05La palabra los acerca más que nadie y aporta menos que el régimen
CalibraciónEl resto de bloques sin coincidencia repite el patrón. En economía, ciento cinco puntos y las ocho preguntas divergentes: Bildu defiende los topes al alquiler, el impuesto a las grandes fortunas, la sanidad pública y la renta básica; SALF se opone a las cuatro y también rechaza subir el salario mínimo y blindar las pensiones por reparto, con un perfil de mercado moderado, treinta y cinco puntos, por detrás del PP, Vox, Ciudadanos y Aliança Catalana.
En tradición y religión, ochenta y cinco puntos cada eje, tampoco una casilla común: el reformismo cultural y el laicismo de Bildu contra la familia de referencia, la tauromaquia protegida y la concertada religiosa que defiende SALF. En libertad civil, sesenta y cinco puntos, cambia la forma sin cambiar el resultado: donde Bildu tiene posición, aborto, eutanasia, videovigilancia, el modelo corrige a neutral tres de las cuatro respuestas de SALF. En internacional, ochenta y cinco puntos, la europeísta crítica de Bildu se opone al soberanismo de SALF.

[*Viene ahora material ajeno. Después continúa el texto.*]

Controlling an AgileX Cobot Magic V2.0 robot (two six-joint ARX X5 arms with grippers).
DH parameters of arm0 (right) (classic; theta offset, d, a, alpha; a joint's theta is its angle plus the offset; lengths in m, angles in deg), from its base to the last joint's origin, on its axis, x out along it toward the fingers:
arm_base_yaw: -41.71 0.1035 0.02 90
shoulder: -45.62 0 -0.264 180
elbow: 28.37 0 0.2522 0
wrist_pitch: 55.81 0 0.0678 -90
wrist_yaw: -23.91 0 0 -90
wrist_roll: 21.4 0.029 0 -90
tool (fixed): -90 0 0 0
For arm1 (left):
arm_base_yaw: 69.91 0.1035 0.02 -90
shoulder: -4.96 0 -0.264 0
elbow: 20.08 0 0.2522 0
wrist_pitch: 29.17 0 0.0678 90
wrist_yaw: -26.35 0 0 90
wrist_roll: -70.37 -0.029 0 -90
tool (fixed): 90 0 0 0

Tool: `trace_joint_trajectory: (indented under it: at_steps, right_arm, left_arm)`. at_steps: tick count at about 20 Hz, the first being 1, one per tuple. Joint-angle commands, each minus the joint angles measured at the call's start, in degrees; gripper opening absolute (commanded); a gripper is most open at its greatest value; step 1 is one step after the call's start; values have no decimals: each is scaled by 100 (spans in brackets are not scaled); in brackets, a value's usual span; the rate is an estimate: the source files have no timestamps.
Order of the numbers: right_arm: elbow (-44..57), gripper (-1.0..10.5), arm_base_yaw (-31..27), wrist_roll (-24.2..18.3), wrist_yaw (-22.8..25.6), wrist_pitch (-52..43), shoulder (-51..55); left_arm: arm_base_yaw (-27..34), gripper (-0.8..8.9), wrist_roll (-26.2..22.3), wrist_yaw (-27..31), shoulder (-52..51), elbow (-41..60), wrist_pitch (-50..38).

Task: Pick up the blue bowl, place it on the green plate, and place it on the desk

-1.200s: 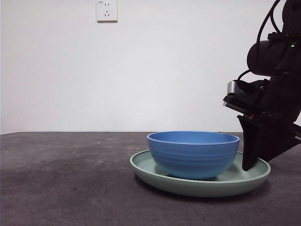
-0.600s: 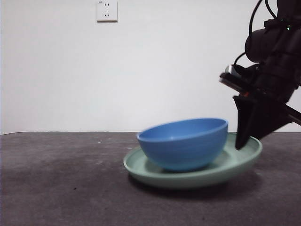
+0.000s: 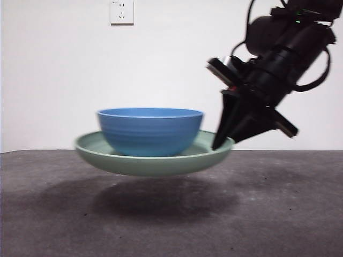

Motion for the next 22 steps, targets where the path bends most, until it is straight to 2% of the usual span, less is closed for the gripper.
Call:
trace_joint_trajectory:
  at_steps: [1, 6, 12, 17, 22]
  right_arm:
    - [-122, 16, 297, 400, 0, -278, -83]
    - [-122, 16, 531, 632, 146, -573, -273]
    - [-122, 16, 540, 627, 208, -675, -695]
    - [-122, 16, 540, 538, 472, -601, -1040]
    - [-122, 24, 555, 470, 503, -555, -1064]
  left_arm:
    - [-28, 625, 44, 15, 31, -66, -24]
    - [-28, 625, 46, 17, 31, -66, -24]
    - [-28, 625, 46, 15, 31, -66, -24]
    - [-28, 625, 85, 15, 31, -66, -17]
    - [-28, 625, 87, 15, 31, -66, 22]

Queda la expresión, y ahí está la ironía del par: es el eje donde menos los separa la puntuación y, aun así, solo aporta una de las cuatro coincidencias posibles. Bildu defiende las leyes contra el discurso de odio hacia colectivos protegidos y quiere más regulación de medios; SALF, uno de los dos únicos partidos del test junto con Ciudadanos del lado positivo del eje, rechaza ambas cosas. Solo coinciden en derogar las penas por ofender a la corona o al Estado: SALF por libertad simétrica, Bildu porque esos símbolos no son los suyos.
El par incomoda a los dos. A Bildu le corresponde explicar que su rechazo al régimen, con casi medio siglo de recorrido, coincide en las mismas tres casillas con un partido que, al entrar en las instituciones, todavía discutía qué nombre podía llevar en la lista. A SALF, que el eje donde el modelo lo acerca más a Bildu, la palabra, es justo el que menos aprovecha: una coincidencia de cuatro, frente a las tres del régimen. Comparten la conclusión, sustituir el 78, y ninguna pieza de lo que vendría después: ni el sujeto nacional que reclama Bildu ni el Estado unitario que reclama SALF.